A team of lupus researchers has identified a potential new biomarker that may be helpful in determining whether a person with lupus is at risk for developing organ damage.
New Blood Tests May Improve the Tracking of Lupus Kidney Disease in Children
Markers of childhood lupus nephritis indicating disease activity
Edelbauer M, Kshirsagar S, Riedl M, Haffner D, Billing H, Tönshoff B, Ross S, Dötsch J, Amon O, Fehrenbach H, Steuber C, Beissert A, Hager J, Wechselberger G, Weber LT, Zimmerhackl LB. (2010). Pediatric Nephrology: epub ahead of print.
What is the topic?
Current treatments for lupus nephritis in children are toxic and sometimes ineffective. New tests for proteins that might be abnormal in lupus nephritis could help make the diagnosis earlier (when treatments have a better chance to work more quickly) and might also point to new ways of treating the disease (possibly with fewer side effects).
What did the researchers hope to learn?
The researchers hoped to find new tests for lupus nephritis in children.
Who was studied?
22 children with lupus nephritis, 13 children with severe loss of protein from nephritis, and 20 healthy children participated in the study.
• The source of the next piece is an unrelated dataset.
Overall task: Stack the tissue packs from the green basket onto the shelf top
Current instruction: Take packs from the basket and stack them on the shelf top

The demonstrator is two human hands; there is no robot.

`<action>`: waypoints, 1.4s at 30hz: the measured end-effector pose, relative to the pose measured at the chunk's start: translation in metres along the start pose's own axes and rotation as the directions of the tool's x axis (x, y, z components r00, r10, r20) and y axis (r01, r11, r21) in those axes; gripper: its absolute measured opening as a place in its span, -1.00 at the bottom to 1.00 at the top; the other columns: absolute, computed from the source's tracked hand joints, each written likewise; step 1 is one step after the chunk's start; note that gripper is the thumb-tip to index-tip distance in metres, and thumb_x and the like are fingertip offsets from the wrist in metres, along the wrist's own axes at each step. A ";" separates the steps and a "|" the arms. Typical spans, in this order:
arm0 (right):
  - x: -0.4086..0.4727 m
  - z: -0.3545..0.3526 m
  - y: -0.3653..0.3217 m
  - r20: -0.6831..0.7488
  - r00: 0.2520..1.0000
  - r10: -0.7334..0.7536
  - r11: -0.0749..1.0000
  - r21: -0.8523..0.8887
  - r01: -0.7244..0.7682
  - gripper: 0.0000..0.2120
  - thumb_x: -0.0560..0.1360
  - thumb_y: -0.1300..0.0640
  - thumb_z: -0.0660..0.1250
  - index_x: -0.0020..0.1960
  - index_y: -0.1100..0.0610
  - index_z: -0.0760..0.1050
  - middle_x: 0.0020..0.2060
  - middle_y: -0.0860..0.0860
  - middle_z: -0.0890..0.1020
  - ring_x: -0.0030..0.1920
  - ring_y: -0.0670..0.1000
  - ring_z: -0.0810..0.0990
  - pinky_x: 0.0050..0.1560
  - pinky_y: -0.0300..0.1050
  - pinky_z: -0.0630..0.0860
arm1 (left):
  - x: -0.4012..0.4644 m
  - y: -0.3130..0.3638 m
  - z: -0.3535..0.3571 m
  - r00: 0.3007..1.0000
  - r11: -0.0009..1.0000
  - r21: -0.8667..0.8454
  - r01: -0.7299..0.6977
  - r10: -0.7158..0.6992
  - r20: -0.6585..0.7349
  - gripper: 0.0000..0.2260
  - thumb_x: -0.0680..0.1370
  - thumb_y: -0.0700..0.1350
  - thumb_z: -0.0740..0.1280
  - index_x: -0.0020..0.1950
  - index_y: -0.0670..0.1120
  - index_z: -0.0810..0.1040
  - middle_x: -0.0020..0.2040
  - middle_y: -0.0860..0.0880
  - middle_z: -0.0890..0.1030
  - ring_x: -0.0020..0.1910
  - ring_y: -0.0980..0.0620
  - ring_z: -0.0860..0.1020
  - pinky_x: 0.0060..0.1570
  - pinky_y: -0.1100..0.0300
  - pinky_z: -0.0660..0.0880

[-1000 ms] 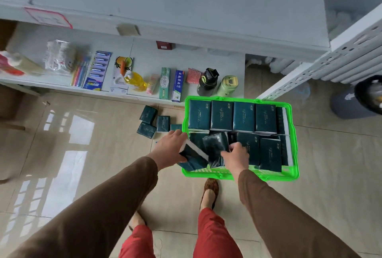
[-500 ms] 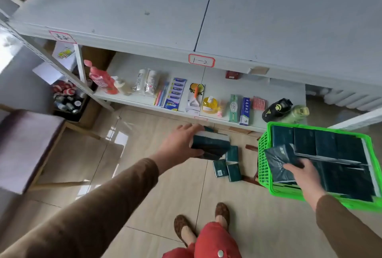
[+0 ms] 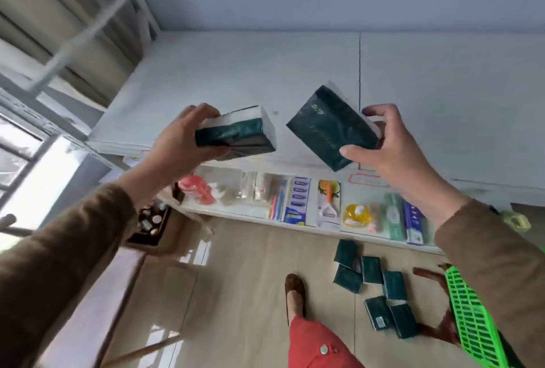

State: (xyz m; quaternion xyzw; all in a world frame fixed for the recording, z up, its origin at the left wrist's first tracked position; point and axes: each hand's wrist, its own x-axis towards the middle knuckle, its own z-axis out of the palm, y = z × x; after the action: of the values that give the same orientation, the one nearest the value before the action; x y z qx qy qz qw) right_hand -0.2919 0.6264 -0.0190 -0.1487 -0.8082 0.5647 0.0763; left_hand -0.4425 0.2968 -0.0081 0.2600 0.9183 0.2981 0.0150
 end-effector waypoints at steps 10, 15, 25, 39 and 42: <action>0.270 0.155 -0.045 -0.064 0.997 -0.034 0.986 0.162 0.044 -0.52 0.34 0.16 0.57 0.15 0.09 0.41 -0.08 0.07 0.55 -0.14 -0.05 0.51 -0.08 -0.11 0.51 | 0.226 -0.173 -0.086 0.990 0.952 0.282 0.123 -0.097 -0.104 -0.55 0.35 -0.06 0.60 0.18 -0.07 0.58 0.12 -0.14 0.52 0.16 -0.20 0.44 0.18 -0.02 0.41; 0.374 0.221 -0.049 -0.132 0.991 -0.033 0.995 0.093 0.046 -0.57 0.31 0.18 0.56 0.03 0.10 0.38 -0.32 -0.14 0.35 -0.42 -0.24 0.35 -0.35 -0.34 0.30 | 0.335 -0.245 -0.108 0.997 0.947 0.314 0.074 -0.078 0.001 -0.68 0.37 -0.07 0.58 -0.04 0.02 0.47 -0.10 0.02 0.52 -0.09 -0.07 0.52 -0.15 0.05 0.45; 0.487 0.297 -0.056 -0.158 0.985 -0.075 0.996 0.037 0.081 -0.57 0.36 0.24 0.54 0.02 0.12 0.30 -0.28 -0.11 0.33 -0.31 -0.13 0.32 -0.29 -0.37 0.36 | 0.457 -0.309 -0.114 0.988 0.878 0.466 -0.110 0.045 0.148 -0.66 0.38 -0.02 0.56 0.01 0.02 0.46 -0.10 -0.01 0.54 -0.08 -0.05 0.49 -0.20 0.04 0.45; 0.531 0.337 -0.062 -0.353 0.934 -0.056 0.990 -0.139 0.007 -0.54 0.42 0.17 0.52 0.17 0.21 0.35 0.12 0.10 0.49 0.09 0.10 0.53 0.14 0.06 0.53 | 0.486 -0.330 -0.109 0.972 0.711 0.670 -0.214 0.225 0.071 -0.54 0.38 0.03 0.54 0.13 -0.09 0.42 0.08 -0.16 0.54 0.11 -0.22 0.38 0.00 -0.09 0.43; 0.533 0.344 -0.062 -0.335 0.942 -0.039 0.976 -0.217 -0.036 -0.60 0.46 0.19 0.48 0.17 0.23 0.36 0.14 0.12 0.47 0.08 0.13 0.53 0.13 0.08 0.51 | 0.489 -0.331 -0.106 0.964 0.640 0.733 -0.231 0.254 0.082 -0.56 0.39 0.02 0.53 0.12 -0.13 0.43 0.08 -0.20 0.54 0.11 -0.23 0.38 -0.01 -0.09 0.39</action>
State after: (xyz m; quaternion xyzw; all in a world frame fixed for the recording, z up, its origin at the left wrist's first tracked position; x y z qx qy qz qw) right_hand -0.9045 0.4746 -0.1054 -0.2500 -0.8408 0.4380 0.1968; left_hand -1.0395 0.2504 -0.0424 0.3602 0.9169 -0.0940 -0.1441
How was the study conducted?
This study took place in Germany and Austria. A number of blood tests were done to look for different kinds inflammation. Lupus activity was scored using an index called the SLEDAI-2K. All of the patients had developed nephritis before the age of 16. Most of the patients were being treated with immune-suppressing drugs, including cyclophosphamide (Cytoxan®), mycophenolate mofetil (CellCept®), and/or prednisone.
What did the researchers find?
Nephritis was the first sign of lupus in 20 of the 22 children. Only 5 of the 22 children with nephritis had other signs of lupus, such as arthritis, at the time of the study. This would not be surprising since they were being given strong treatments for the kidney inflammation.
Levels of a protein called BAFF (BLyS) were lower in children with inactive lupus nephritis compared to active nephritis, but still higher than in healthy children. Levels of BAFF were similar between children with inactive lupus nephritis and those with heavy protein loss. This was also true for another protein associated with blood vessel inflammation called VCAM1.
There were several other tests for inflammatory proteins that were highest in children with active nephritis, intermediate in those with inactive nephritis, and less in those with severe loss of protein from nephritis and/or in healthy children. Children with active nephritis had lower levels of an inflammatory protein (complement protein) called C1q, and they also had higher levels of antibodies that attack this protein.
What were the limitations of the study?
This study included a small number of patients and the tests were only done once. Larger studies that measure these proteins over a period of time in different patients with different outcomes would be the next step in figuring out the potential value of these tests.
What do the results mean for you?
New blood tests may eventually be developed that can predict kidney flares in children with lupus, help to test the effects of new treatments, and guide the optimal use of medications. There is still a lot of work to be done on these tests and they are not widely available at this time.
The use of lupus biomarkers, such as those present in the blood or urine, to help predict and/or manage lupus nephritis over time could be very useful. The results of this study highlight the potential feasibility of using lupus biomarkers to differentiate between acute and chronic kidney disease activity-related changes.